Could you find every line in the entries below that holds the word "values" and copy it?

[Saved entries]
*** Begin section ***

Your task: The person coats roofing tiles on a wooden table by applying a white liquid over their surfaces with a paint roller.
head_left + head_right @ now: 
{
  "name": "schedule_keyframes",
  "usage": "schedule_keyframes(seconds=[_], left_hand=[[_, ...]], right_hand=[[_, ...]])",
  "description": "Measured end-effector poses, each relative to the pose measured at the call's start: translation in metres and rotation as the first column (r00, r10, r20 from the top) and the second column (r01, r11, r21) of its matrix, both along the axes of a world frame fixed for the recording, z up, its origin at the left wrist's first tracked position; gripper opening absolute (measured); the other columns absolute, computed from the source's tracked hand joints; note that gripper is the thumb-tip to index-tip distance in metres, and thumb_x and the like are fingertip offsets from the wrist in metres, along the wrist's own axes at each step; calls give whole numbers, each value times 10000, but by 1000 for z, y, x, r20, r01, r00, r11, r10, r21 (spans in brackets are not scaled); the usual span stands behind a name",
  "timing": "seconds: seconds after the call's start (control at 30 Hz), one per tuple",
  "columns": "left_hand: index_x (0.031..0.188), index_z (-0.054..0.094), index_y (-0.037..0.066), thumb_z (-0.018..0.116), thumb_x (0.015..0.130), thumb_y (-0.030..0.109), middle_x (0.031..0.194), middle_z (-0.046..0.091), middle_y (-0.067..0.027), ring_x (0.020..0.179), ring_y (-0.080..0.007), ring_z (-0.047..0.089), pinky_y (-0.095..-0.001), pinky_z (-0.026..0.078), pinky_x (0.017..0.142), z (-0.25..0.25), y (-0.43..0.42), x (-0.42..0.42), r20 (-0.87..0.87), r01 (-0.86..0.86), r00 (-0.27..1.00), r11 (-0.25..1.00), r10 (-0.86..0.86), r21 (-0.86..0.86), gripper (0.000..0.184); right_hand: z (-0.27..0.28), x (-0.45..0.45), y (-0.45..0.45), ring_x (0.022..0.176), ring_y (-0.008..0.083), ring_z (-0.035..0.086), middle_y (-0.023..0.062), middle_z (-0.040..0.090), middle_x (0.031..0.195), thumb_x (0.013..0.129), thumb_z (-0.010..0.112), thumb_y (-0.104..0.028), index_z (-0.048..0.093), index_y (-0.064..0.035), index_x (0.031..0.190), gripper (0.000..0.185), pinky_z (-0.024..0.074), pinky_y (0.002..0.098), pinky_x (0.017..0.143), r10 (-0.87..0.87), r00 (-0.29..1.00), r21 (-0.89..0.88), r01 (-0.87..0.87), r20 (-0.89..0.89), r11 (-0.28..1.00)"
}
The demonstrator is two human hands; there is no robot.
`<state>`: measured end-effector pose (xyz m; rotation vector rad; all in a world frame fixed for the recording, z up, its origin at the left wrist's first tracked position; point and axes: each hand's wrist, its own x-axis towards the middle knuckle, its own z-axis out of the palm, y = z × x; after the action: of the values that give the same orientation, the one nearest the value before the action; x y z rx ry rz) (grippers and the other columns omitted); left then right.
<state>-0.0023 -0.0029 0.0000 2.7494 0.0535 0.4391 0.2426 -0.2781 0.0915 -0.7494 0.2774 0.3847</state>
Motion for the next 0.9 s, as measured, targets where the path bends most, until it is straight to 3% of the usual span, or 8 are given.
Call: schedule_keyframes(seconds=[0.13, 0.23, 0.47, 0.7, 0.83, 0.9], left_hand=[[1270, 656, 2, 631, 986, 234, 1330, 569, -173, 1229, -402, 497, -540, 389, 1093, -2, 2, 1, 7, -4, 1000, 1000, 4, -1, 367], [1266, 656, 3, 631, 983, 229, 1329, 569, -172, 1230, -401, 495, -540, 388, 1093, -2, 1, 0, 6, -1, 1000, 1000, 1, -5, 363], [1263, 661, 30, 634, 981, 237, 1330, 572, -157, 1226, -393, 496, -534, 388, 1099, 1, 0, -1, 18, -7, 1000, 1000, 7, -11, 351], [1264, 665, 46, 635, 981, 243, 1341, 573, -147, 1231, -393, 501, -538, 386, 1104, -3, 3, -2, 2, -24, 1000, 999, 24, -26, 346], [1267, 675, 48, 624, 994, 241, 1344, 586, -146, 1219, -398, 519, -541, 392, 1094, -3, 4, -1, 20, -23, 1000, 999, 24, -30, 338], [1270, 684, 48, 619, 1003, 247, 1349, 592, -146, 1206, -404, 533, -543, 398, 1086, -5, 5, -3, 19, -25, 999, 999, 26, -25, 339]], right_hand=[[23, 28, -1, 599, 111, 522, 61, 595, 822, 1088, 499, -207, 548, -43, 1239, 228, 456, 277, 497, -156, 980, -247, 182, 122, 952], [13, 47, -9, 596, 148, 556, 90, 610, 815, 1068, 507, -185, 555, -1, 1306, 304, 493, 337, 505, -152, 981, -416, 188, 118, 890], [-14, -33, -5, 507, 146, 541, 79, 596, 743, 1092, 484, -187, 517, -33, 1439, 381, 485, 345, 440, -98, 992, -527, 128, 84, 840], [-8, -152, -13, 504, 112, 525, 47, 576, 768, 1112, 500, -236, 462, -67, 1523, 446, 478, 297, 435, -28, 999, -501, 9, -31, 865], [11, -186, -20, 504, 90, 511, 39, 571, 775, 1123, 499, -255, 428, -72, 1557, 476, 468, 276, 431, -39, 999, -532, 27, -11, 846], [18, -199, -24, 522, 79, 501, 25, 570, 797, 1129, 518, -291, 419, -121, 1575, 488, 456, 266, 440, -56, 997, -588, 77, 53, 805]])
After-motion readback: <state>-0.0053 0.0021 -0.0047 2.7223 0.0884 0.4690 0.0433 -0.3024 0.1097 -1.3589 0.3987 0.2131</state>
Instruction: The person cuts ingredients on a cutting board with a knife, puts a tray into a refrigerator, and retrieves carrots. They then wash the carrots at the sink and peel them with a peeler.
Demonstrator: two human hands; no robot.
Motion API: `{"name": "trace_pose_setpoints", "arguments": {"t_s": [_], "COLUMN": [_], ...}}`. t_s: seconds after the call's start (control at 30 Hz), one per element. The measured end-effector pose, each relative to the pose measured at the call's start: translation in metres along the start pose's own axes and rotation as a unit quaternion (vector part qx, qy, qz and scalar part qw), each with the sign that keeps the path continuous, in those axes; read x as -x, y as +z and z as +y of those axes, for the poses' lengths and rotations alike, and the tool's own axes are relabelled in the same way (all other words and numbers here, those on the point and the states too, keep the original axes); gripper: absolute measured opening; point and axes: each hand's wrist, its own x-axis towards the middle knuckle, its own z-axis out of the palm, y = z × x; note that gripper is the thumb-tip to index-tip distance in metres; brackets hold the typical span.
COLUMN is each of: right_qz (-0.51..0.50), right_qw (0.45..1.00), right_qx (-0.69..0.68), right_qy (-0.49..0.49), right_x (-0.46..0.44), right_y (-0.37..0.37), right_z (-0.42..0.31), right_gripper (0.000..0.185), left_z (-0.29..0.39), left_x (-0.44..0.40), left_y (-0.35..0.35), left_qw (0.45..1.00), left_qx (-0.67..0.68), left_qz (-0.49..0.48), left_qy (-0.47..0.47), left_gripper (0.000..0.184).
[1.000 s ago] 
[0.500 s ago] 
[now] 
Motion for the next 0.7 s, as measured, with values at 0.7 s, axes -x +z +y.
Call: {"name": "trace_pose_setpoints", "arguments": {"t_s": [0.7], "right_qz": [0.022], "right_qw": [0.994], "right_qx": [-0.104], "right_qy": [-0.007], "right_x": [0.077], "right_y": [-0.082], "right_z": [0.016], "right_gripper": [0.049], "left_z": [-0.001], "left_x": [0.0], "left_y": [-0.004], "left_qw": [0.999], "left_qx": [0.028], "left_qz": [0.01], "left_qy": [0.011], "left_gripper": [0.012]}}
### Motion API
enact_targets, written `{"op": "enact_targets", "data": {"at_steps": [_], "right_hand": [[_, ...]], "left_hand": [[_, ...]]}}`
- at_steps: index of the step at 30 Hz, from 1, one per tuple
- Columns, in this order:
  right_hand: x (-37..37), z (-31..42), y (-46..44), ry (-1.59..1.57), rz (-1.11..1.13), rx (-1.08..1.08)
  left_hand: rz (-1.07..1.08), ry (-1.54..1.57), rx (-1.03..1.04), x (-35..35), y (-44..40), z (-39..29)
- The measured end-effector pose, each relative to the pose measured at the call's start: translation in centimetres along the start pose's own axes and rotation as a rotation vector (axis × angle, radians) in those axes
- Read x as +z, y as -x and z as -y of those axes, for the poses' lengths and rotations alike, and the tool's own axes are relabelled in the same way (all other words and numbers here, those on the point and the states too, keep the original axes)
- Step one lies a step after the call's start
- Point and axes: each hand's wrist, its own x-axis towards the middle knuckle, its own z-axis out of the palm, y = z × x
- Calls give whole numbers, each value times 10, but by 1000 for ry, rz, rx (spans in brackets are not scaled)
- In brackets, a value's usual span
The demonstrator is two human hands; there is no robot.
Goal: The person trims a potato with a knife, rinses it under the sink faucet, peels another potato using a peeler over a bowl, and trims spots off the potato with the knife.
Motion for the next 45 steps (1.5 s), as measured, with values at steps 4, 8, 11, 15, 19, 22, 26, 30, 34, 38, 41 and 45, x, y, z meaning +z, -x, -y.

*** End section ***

SOLUTION TO THE PROBLEM:
`<state>`: measured end-effector pose (xyz m; rotation vector rad; all in a world frame fixed for the recording, z up, its origin at the left wrist's first tracked position; point and axes: each hand's wrist, its own x-axis towards the middle knuckle, its own z-axis out of the palm, y = z × x; after the action: of the values that give the same orientation, the one nearest the value before the action; x y z rx ry rz) (grippers and the other columns omitted); left then right.
Motion for the next 0.7 s, as measured, with values at 0.7 s, axes -x +z +y.
Motion for the next 45 steps (1.5 s), as measured, with values at steps 4, 8, 11, 15, 19, 22, 26, 30, 34, 38, 41 and 45, x, y, z meaning +z, -x, -y.

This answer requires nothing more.